■ Task prompt
In the records below, work out how many lines hold the word "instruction". Report the number alone.

■ Entries supplied
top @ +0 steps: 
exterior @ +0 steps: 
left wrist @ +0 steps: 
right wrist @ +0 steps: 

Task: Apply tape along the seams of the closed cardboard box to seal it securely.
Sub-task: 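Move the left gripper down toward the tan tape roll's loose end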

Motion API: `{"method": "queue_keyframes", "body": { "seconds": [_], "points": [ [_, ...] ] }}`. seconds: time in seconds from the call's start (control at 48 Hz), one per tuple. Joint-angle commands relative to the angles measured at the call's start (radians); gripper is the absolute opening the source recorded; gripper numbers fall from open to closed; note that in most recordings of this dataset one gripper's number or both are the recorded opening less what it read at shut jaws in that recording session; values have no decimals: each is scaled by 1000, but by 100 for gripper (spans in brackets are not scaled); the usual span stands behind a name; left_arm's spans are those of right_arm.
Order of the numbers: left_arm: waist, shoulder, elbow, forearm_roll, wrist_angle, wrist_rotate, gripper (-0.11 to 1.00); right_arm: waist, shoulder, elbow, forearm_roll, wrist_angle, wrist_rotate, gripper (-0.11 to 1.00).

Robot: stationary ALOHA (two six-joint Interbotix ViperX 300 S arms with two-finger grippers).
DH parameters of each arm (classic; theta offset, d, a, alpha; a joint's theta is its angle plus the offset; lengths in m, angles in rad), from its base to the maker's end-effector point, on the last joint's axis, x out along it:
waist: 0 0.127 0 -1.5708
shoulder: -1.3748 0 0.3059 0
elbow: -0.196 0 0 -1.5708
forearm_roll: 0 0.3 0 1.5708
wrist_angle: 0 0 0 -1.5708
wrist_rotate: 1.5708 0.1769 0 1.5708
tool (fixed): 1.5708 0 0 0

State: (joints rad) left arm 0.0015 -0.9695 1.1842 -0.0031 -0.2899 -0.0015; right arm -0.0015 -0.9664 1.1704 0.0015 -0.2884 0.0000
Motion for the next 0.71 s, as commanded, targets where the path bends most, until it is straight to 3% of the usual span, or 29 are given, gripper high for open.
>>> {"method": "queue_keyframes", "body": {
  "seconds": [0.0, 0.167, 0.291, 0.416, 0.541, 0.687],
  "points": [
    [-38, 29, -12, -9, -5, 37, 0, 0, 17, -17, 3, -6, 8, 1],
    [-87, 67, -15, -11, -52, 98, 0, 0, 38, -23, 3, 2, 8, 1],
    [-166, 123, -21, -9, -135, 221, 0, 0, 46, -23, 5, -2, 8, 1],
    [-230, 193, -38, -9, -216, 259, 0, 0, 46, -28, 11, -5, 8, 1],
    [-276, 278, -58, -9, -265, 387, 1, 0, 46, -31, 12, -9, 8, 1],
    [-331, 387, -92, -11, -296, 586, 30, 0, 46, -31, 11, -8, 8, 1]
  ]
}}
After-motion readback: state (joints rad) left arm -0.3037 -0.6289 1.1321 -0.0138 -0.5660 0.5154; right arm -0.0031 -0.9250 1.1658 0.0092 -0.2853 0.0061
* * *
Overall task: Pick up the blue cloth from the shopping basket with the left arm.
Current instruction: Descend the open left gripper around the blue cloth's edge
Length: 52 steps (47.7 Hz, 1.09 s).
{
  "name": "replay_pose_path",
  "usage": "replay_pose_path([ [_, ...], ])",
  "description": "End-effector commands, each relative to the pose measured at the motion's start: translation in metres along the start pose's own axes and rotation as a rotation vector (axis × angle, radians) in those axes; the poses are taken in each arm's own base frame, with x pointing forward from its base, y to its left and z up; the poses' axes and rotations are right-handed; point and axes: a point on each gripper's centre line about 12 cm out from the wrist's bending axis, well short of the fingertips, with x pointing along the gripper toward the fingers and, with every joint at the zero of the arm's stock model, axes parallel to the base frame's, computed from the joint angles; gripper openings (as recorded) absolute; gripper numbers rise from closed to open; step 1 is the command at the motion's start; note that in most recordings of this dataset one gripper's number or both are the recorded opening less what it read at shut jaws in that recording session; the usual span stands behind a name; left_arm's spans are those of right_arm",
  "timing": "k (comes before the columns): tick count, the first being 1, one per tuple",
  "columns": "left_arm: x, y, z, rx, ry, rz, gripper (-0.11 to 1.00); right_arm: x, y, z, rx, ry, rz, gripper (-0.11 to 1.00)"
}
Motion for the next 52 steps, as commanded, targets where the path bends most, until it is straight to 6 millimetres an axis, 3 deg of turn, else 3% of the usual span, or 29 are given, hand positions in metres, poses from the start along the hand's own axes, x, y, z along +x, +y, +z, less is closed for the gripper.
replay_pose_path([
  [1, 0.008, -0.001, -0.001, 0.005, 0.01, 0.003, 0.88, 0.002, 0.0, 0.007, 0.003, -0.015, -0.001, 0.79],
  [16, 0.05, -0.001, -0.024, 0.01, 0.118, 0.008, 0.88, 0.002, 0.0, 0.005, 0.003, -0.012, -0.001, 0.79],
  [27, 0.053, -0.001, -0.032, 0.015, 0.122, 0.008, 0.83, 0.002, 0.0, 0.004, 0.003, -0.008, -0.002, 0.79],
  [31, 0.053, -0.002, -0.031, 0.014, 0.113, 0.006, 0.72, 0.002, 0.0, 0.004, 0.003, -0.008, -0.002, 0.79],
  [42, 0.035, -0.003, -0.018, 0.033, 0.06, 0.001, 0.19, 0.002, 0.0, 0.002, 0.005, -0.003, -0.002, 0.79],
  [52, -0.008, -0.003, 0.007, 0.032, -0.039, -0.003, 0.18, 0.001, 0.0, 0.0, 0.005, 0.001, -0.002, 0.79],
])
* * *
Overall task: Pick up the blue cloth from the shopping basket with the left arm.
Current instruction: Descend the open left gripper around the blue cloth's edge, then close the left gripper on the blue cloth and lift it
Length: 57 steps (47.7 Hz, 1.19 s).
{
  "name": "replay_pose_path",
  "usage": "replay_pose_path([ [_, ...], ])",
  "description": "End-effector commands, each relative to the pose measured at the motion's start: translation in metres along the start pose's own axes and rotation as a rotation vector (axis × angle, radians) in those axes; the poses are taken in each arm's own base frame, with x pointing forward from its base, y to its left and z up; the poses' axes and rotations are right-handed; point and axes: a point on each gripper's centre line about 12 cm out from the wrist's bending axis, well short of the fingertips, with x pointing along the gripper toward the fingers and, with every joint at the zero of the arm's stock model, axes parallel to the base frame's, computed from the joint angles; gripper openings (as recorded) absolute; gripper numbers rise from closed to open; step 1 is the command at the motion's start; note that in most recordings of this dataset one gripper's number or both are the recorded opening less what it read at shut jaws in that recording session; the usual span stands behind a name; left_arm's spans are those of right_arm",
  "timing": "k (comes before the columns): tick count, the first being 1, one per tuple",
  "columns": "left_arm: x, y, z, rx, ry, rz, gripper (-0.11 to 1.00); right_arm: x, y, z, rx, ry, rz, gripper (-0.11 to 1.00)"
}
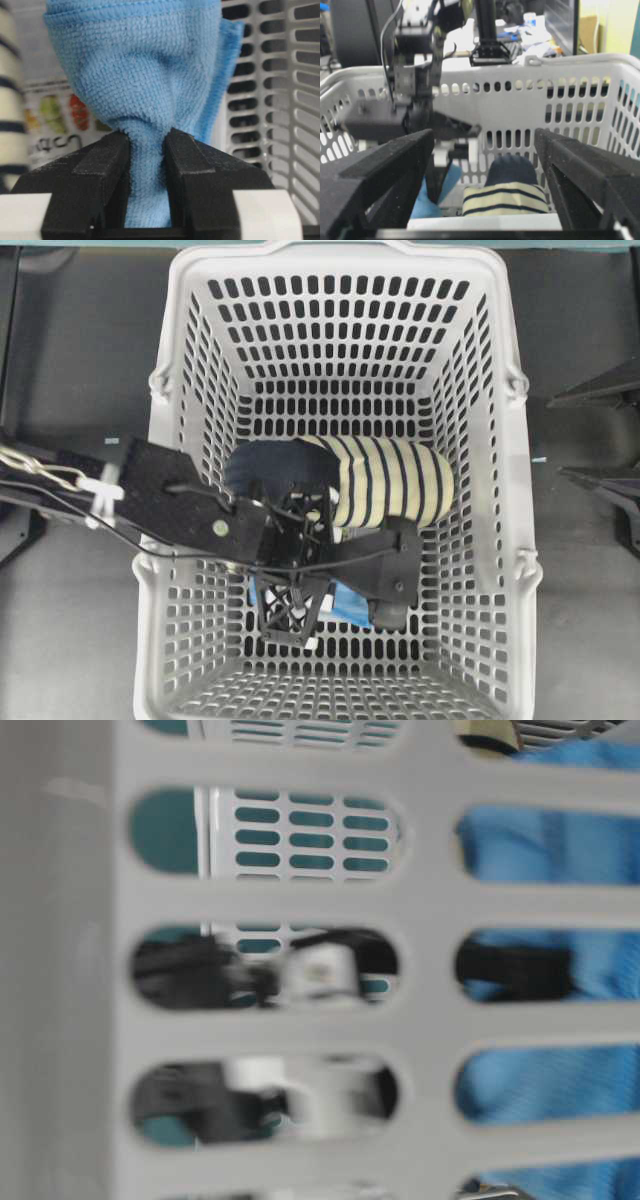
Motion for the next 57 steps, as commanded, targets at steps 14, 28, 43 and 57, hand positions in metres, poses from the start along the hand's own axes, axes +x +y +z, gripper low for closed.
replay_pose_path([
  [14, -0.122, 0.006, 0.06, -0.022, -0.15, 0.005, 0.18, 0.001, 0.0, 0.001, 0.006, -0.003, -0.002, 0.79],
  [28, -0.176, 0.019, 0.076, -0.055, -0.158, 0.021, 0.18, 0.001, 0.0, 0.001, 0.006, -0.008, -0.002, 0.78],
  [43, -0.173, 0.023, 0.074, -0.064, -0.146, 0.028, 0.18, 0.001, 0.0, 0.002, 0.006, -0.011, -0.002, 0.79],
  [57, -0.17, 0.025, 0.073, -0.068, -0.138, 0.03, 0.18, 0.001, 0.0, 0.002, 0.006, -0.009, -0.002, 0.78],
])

■ Exercise output
2